- _TASK STATEMENT_: Write out the data exactly as given, dropping every picture.

- _DATASET CONTENT_:
== Segment start ==
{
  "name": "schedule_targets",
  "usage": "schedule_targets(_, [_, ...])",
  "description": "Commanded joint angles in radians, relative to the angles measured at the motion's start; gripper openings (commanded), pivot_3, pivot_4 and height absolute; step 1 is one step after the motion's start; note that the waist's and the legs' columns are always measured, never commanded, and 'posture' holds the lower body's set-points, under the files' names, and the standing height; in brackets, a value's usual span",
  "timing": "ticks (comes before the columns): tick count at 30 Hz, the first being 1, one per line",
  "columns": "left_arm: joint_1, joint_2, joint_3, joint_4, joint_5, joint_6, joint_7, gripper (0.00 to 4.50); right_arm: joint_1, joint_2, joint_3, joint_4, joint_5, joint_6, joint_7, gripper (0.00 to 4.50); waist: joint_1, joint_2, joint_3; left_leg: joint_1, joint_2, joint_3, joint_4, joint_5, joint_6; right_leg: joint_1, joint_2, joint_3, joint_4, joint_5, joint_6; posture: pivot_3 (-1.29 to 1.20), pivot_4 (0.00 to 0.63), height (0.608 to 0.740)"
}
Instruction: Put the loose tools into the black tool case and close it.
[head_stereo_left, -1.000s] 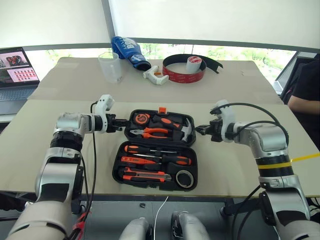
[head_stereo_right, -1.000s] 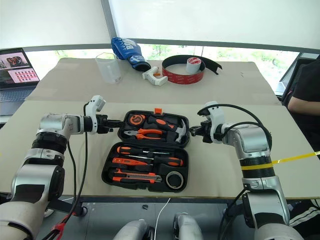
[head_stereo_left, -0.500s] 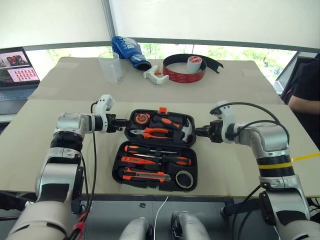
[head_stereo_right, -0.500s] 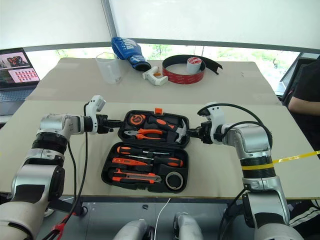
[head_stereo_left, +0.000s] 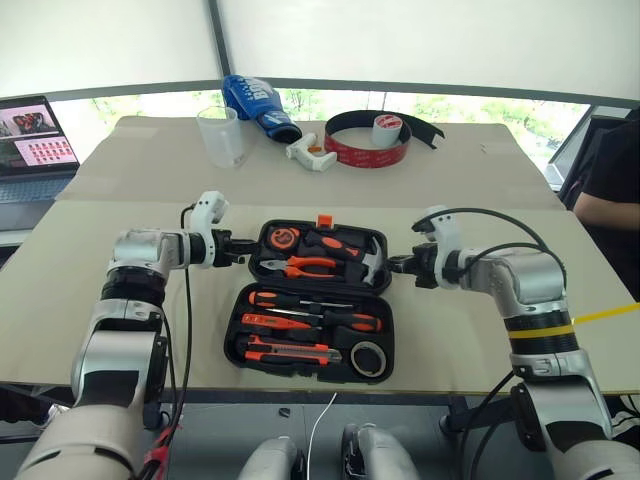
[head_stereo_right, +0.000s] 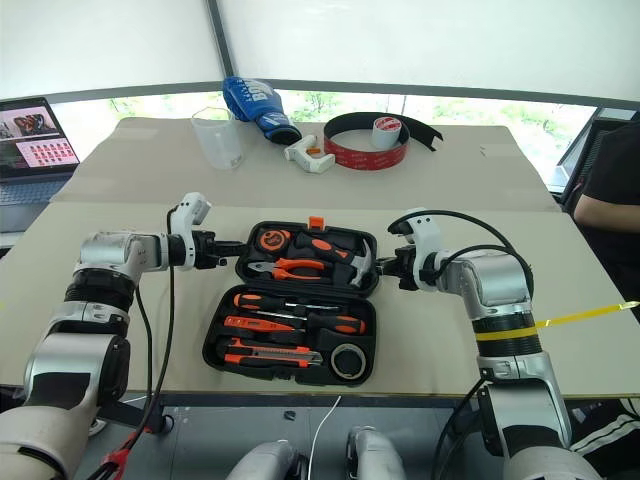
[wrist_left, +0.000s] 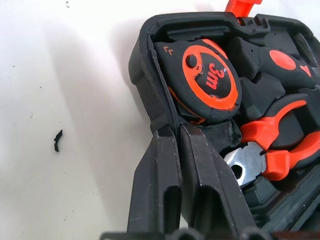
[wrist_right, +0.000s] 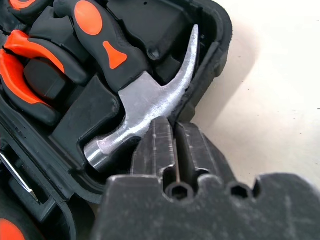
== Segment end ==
- _SOLUTION TO THIS EXERCISE_:
{
  "name": "schedule_targets",
  "usage": "schedule_targets(_, [_, ...])",
  "description": "Commanded joint angles in radians, relative to the angles measured at the motion's start; gripper openings (commanded), pivot_3, pivot_4 and height absolute; step 1 is one step after the motion's start; note that the waist's and the legs' columns are always measured, never commanded, and 'posture' holds the lower body's set-points, under the files' names, and the standing height; in brackets, a value's usual span",
  "timing": "ticks (comes before the columns): tick count at 30 Hz, the first being 1, one per line",
  "columns": "left_arm: joint_1, joint_2, joint_3, joint_4, joint_5, joint_6, joint_7, gripper (0.00 to 4.50); right_arm: joint_1, joint_2, joint_3, joint_4, joint_5, joint_6, joint_7, gripper (0.00 to 4.50); waist: joint_1, joint_2, joint_3; left_leg: joint_1, joint_2, joint_3, joint_4, joint_5, joint_6; right_leg: joint_1, joint_2, joint_3, joint_4, joint_5, joint_6; posture: pivot_3 (-1.29 to 1.20), pivot_4 (0.00 to 0.63), height (0.608 to 0.740)"
}
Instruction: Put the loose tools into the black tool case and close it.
[head_stereo_left, -1.000s] 
[head_stereo_right, -1.000s] 
[head_stereo_left, -0.500s] 
[head_stereo_right, -0.500s] 
[head_stereo_left, +0.000s] 
[head_stereo_right, +0.000s] 
[wrist_left, +0.000s] 
[wrist_right, +0.000s] 

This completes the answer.